When talking to Emma Llensa, cofounder of Ubicuo Studio, she reflects her passion for traditional publishing combined with the voluntary dependence of gadgets many of us suffer today. In Barcelona, the city of publishers, her team does the development, production and publication of apps, crossing humanities and technology with high levels of creativity. Meanwhile they enjoy the contemporary publishing of digital books and magazines, video games and applications for mobile and tablets with a notable artistic background. They’re also digital partner for graphic design studios, advertising and media agencies.
Ubicuo was born to enrich the content of our publications
They define themselves as creative programmers and began in 2009 to realize their passions with Carpaccio Magazine, the magazine that promotes emerging artists, today online today but at the beginning digitally once a month and on paper every three months. Shortly after and as a natural process, they created Atem Books to publish monographs of photographers, poets and illustrators in limited editions. Now just a year ago, the project evolved into Ubicuo Studio. María Cerezo, also cofounder of Carpaccio and Atem with Emma, Lara Costafreda and Marc Guardiola are behind this adventure. “We realized we wanted to enrich the content of our publications and include interactive parts that increase the experience of authors and readers.”

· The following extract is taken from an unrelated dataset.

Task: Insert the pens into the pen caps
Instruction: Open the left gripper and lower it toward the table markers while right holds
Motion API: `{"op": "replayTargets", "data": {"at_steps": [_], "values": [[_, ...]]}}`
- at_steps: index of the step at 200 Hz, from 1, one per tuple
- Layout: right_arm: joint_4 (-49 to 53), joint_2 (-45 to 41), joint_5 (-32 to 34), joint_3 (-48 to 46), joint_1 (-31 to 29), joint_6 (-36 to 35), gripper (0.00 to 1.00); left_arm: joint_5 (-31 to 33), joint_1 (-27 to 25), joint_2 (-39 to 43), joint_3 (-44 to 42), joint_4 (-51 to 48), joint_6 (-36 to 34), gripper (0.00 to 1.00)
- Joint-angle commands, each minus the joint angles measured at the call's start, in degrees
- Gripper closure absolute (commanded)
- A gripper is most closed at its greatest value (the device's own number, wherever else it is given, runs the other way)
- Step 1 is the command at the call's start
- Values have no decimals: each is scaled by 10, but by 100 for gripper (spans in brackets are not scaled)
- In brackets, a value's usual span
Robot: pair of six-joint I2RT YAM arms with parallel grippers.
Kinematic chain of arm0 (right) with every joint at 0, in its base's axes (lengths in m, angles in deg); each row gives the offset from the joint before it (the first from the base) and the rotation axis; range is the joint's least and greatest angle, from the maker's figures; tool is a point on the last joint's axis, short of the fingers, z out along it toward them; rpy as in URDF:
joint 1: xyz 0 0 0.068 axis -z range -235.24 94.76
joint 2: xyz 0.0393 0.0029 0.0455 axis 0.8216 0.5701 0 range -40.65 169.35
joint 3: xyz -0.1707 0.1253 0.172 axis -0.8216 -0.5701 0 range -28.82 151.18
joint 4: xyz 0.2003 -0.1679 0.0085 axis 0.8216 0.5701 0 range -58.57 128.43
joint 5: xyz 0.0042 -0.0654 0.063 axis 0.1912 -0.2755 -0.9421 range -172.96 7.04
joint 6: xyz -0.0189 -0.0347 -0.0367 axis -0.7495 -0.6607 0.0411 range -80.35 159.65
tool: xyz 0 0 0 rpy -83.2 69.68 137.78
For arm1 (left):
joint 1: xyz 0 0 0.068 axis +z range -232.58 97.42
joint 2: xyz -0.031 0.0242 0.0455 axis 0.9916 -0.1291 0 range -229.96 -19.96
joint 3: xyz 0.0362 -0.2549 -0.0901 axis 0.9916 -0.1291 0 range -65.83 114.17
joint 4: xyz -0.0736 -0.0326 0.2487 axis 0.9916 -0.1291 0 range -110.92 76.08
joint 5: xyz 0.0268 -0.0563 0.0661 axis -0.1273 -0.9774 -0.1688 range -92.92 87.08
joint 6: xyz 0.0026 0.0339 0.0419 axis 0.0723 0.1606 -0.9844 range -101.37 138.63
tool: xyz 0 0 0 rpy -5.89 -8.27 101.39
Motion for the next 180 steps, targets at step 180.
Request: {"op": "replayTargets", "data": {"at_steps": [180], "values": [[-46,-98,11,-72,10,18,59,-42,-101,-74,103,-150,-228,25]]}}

Ubicuo Studio has published the first illustrated book of poetry for iPad in the world
They work curious to know how books of the future can get and want to be players in this transformation publishing for example the first illustrated book of poetry for iPad in the world, Unlimited Sobrassada, the first photo book for this tablet in Spain, Tusk , or illustrator Conrad Roset’s application, through which the reader can interact with his works. They cultivate polyglot edition, with translations of almost all the titles into English, Spanish and Catalan. To make an app itself, they film and edit the audiovisual content themselves. They have fun with the authors and explore the limits of digital publishing, while they are convinced that traditional publishing in paper is not in danger. “We continue to read on paper, although it is true that since 2009 we have bought more books in digital format (over a hundred), than on paper (maximum twenty). Luckily for everyone if their premonitions become true, books will still be published on paper, but fewer and better. “Mediocre books will only exist digitally.”